At the moment we don’t provide recommendations because we are focusing our limited resources on introducing new features which will make finding a car seat even easier. Our mission is to empower consumers to make the most informed car seat choices possible. And to do that, we believe that making all car seat data easily accessible and presenting it in a user-friendly way, all in one place is key. However, we do have a couple of suggestion which you can find below in this blog post.

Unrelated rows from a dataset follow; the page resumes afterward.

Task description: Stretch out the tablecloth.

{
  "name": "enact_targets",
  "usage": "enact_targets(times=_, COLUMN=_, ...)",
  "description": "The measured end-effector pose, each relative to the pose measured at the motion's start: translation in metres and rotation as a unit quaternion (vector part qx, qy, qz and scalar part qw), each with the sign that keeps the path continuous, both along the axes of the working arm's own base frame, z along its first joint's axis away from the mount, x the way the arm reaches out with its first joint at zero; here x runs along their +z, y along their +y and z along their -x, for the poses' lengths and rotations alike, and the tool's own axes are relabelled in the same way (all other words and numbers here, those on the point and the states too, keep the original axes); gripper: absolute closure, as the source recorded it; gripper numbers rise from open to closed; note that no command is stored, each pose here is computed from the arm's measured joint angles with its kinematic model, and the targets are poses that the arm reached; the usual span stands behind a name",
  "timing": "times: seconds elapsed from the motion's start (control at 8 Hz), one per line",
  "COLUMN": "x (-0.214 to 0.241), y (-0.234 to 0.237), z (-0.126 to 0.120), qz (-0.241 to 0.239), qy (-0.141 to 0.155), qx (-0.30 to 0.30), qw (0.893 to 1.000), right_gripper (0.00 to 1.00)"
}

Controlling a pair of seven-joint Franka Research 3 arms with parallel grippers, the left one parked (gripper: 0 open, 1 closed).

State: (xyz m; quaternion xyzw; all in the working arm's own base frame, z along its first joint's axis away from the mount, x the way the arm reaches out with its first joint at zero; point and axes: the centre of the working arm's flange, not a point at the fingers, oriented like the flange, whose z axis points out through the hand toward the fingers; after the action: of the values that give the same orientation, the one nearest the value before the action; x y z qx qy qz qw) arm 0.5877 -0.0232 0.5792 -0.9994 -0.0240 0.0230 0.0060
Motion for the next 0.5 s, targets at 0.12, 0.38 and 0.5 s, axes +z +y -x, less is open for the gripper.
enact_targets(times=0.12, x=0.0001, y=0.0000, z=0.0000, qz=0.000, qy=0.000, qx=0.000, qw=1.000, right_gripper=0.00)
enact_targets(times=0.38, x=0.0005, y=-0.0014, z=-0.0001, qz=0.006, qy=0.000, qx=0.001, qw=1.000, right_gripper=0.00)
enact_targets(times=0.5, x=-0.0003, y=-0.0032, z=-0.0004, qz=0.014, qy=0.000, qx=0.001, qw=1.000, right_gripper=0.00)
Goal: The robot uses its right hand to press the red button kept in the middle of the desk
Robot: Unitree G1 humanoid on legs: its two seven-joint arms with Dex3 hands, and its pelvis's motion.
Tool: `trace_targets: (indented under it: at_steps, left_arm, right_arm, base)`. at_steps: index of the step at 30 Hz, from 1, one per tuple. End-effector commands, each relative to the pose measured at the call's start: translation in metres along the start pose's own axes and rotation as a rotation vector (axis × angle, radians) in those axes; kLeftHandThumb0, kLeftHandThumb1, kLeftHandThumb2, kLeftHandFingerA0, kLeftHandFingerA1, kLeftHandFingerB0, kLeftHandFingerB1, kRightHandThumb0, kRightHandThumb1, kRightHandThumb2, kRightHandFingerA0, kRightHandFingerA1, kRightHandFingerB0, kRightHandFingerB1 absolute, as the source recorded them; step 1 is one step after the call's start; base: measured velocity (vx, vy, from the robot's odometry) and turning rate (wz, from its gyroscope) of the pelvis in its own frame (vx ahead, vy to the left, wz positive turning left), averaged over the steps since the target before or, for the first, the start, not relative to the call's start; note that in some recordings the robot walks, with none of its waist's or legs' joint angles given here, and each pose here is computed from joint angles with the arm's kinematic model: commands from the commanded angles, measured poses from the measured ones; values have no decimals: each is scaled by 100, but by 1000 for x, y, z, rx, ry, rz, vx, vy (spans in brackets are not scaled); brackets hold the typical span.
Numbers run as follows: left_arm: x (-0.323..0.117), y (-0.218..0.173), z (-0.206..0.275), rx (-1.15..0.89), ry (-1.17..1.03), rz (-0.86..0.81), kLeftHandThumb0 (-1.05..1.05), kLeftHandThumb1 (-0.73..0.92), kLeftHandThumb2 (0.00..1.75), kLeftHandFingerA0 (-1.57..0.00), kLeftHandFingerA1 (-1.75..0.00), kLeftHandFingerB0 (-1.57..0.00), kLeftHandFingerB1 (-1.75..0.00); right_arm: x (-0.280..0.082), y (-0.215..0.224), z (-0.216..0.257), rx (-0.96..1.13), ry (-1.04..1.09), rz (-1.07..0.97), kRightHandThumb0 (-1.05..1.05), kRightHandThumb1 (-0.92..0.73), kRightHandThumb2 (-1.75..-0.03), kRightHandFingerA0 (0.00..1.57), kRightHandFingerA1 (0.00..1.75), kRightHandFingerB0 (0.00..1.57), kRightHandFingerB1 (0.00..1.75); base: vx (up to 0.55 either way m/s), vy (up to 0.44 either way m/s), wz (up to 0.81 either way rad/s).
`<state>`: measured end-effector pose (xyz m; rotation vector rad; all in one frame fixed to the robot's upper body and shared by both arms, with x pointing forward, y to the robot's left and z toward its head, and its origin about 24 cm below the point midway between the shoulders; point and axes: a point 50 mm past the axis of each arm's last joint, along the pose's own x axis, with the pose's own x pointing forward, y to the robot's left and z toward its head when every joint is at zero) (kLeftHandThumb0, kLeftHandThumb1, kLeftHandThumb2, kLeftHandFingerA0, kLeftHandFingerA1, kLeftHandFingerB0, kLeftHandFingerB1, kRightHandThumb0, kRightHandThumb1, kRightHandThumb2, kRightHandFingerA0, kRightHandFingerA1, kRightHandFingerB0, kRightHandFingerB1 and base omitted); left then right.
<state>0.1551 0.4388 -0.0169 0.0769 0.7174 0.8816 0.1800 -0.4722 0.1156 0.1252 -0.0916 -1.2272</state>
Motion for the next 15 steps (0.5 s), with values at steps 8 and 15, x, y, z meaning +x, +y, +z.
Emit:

When you are considering your options, you should always look at car seat safety as the highest priority. The whole point of buying a car seat is to keep your child safe in the event of a car accident and you should want to know how a car seat performs in a front, rear and side impact crash. Car Seat Jungle focuses on analysing freely available data from independent car crash testing organisations such as the ADAC and Stiftung Warentest* in Germany, TCS in Switzerland, ÖAMTC in Austria and Which? in the UK*. These independent testing houses publish their crash testing results giving us a glimpse at the differences between seemingly similar car seats.
These testing organisations are extremely important because there is very little transparency with regards to car seat approval. We know how seats are tested from a regulatory perspective but we know very little who awards the safety certificates and how each car seat performed in these tests. This should be considered questionable given the fact that car seats are required by law, yet basic information is hard to find for the average consumer.
With the above in mind, the only suggestion we make is to rear-face your child for as long as possible. This is the safest way to travel for children. If you are concerned that older children are uncomfortable or are not able to look out the window, be assured that this has been proven incorrect by thousands of parents who rear-face their children up until they are 25kgs. You can find out more about rear-facing car seats in this article.
* Stiftung Warentest and Which? are subscription services and therefore we can’t share their data results. Instead we use resources that are available for free. For example on the Which? website ‘Don’t Buy’ lists and safety warnings are freely available which we include in our database.